▶ **Your task**
From the line containing "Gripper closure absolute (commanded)" to the last line of the listing, both included, copy every line exactly and drop the pictures.
Extracted entries below:
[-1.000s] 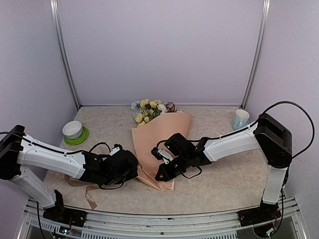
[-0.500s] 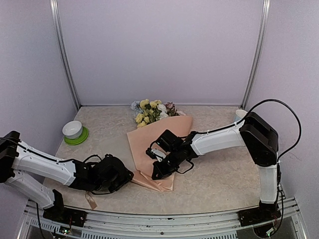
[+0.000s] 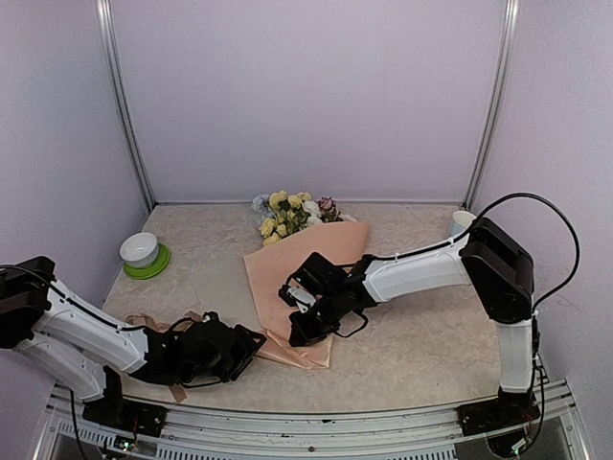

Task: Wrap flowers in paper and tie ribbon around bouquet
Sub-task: Pick up the two-thirds-folded wrapping paper from the center of the board.

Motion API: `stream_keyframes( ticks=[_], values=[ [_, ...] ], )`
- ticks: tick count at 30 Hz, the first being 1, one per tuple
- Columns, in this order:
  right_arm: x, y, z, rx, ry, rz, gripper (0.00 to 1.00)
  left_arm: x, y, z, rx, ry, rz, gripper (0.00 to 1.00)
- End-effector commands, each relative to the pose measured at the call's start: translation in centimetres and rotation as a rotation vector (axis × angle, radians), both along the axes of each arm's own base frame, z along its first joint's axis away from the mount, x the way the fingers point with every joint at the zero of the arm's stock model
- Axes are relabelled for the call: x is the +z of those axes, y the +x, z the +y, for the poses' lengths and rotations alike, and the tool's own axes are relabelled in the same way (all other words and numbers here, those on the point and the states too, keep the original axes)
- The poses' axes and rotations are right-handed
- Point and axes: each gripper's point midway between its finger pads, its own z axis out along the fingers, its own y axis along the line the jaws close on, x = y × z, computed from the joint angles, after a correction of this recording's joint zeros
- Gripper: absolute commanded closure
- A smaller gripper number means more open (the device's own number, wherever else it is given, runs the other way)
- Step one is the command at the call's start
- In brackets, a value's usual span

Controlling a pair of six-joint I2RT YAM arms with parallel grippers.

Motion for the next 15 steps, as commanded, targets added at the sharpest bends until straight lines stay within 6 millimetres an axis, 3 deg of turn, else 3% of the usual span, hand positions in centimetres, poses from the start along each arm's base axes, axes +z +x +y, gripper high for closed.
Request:
stream_keyframes(
  ticks=[1,4,10,15],
  values=[
    [-5.6,-3.1,-3.7,-0.031,-0.203,0.068,0.97,-0.4,-0.8,-0.9,0.048,-0.023,-0.007,0.36],
    [-6.0,-3.5,-4.0,-0.033,-0.204,0.077,0.97,-0.9,-0.6,-0.7,0.105,-0.007,0.013,0.40],
    [-6.2,-3.8,-3.7,-0.023,-0.193,0.075,0.97,-2.1,-1.3,1.1,0.164,0.057,0.053,0.64],
    [-6.9,-4.2,-3.7,-0.001,-0.198,0.090,0.98,-2.9,-0.6,3.3,0.214,0.051,0.043,0.85]
  ],
)
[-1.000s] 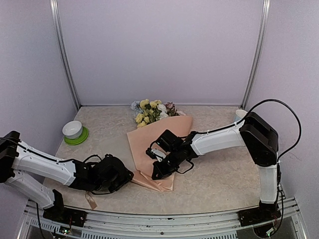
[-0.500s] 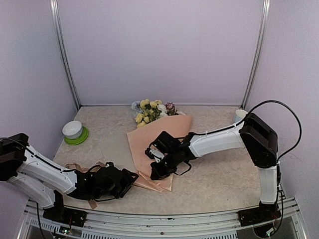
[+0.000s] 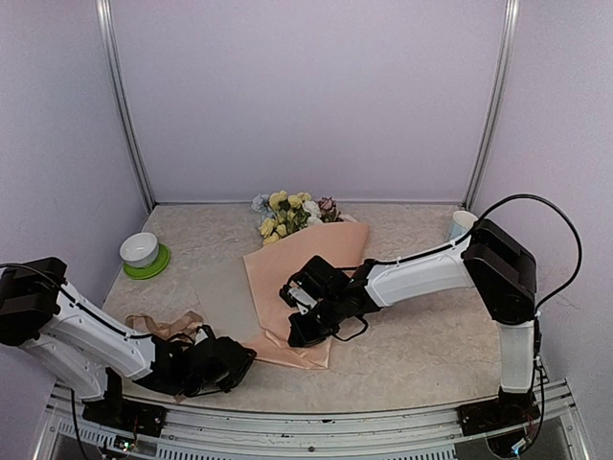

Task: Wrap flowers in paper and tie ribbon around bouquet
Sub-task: Pick up the two-thirds-folded wrapping paper from the center of the board.

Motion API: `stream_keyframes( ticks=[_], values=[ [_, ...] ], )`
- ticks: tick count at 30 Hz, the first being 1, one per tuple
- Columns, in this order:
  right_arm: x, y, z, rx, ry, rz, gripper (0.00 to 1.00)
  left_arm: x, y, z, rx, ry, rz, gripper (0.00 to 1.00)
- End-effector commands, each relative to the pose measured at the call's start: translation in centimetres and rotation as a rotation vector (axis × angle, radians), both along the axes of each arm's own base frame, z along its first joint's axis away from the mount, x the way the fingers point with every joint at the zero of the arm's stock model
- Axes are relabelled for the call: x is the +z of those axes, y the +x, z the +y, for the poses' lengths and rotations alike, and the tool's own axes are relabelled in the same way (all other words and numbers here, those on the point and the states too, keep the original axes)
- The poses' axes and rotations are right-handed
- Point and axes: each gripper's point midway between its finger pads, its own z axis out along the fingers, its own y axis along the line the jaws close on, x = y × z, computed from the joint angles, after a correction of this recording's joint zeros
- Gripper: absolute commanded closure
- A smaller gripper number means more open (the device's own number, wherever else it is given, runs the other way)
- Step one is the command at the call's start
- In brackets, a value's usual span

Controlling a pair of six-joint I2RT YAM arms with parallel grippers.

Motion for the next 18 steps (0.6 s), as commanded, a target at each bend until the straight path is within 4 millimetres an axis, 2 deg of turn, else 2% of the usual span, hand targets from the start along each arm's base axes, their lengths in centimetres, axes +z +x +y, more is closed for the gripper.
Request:
stream_keyframes(
  ticks=[1,3,4,5,6,8,9,12,16,18],
  values=[
    [-7.1,-4.2,-3.9,0.044,-0.220,0.119,0.98,-1.4,0.3,2.8,0.053,0.044,0.011,0.86],
    [-7.4,-4.3,-4.2,0.049,-0.230,0.121,0.98,-1.9,0.2,3.3,0.059,0.047,0.032,0.85],
    [-7.3,-4.3,-4.2,0.051,-0.231,0.120,0.98,-2.2,0.1,3.5,0.066,0.052,0.045,0.79],
    [-7.3,-4.4,-4.2,0.053,-0.232,0.119,0.98,-2.3,0.1,3.6,0.067,0.052,0.055,0.69],
    [-7.0,-4.4,-4.1,0.058,-0.226,0.115,0.98,-2.3,0.2,3.5,0.063,0.051,0.062,0.65],
    [-6.6,-4.3,-3.9,0.067,-0.217,0.107,0.98,-2.4,0.3,3.7,0.063,0.070,0.076,0.64],
    [-6.5,-4.2,-3.8,0.072,-0.216,0.101,0.98,-2.5,0.4,3.9,0.070,0.084,0.082,0.65],
    [-5.2,-3.5,-2.8,0.096,-0.193,0.064,0.98,-2.9,0.7,4.9,0.089,0.097,0.100,0.78],
    [-2.4,-2.6,0.0,0.147,-0.093,0.013,0.97,-4.0,0.7,5.4,0.081,0.081,0.124,1.00],
    [-1.4,-2.0,1.1,0.150,-0.067,-0.002,0.97,-4.0,0.9,5.3,0.064,0.073,0.116,1.00]
  ],
)
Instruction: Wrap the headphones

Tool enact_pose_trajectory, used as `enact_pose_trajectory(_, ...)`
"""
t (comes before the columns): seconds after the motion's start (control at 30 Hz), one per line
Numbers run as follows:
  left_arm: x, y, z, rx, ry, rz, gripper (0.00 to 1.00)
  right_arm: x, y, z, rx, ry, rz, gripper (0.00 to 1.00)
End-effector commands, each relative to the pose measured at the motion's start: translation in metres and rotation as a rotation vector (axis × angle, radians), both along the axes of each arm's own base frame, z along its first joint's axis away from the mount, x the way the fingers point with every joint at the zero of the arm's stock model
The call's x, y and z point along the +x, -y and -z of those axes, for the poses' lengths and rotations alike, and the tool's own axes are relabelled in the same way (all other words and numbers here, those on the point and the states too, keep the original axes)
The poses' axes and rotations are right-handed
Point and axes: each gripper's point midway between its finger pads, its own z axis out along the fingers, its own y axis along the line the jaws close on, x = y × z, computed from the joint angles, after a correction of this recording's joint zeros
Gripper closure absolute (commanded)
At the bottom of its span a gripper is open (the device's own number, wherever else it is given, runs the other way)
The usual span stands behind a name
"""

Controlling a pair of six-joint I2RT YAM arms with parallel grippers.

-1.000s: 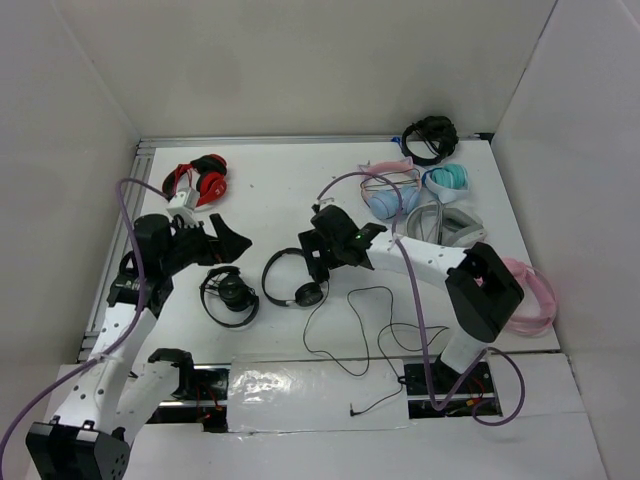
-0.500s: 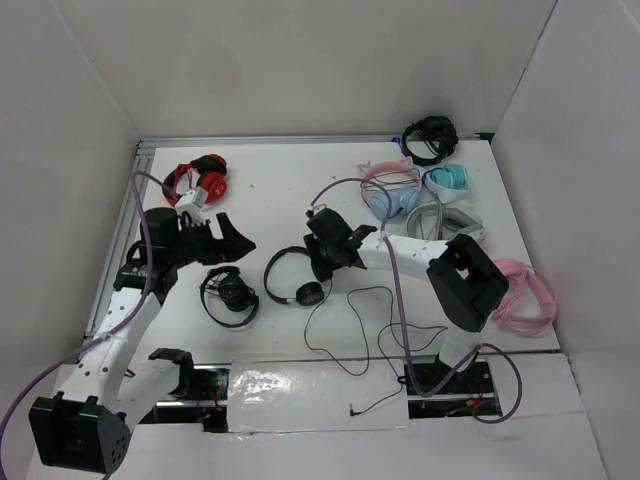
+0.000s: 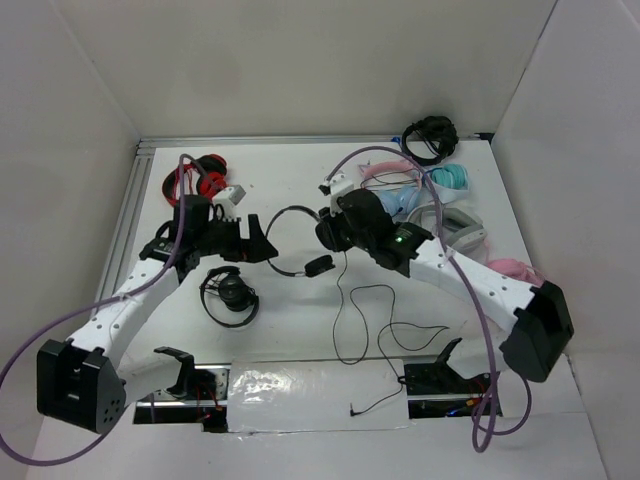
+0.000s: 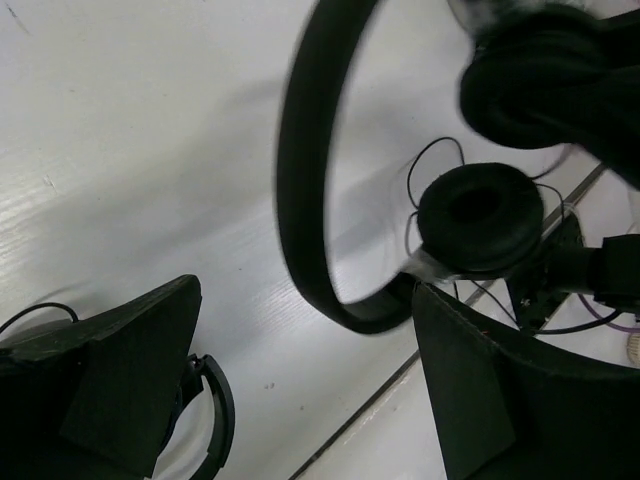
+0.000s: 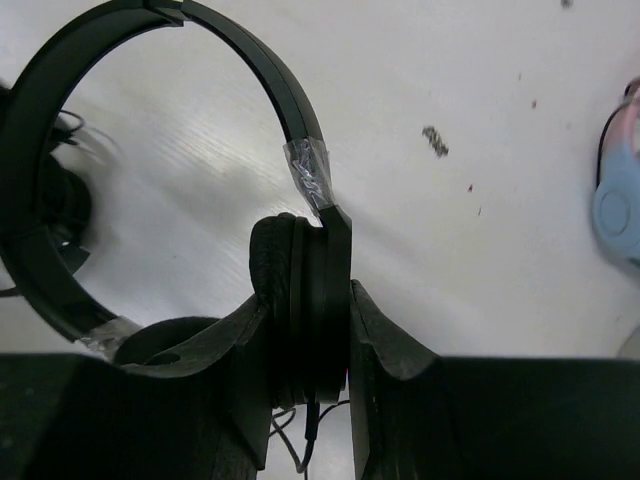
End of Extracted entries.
▶ **Written solution**
Gripper closure absolute (commanded)
At the bottom of its span a gripper is open (the device's own number, wherever else it is given, runs the other way)
The usual span stands behind a name
"""

Controlling a pair of six-joint I2RT YAM arms with parallel grippers.

-1.000s: 
-0.500s: 
+0.000s: 
+0.000s: 
+0.000s: 

What has been written completes the answer.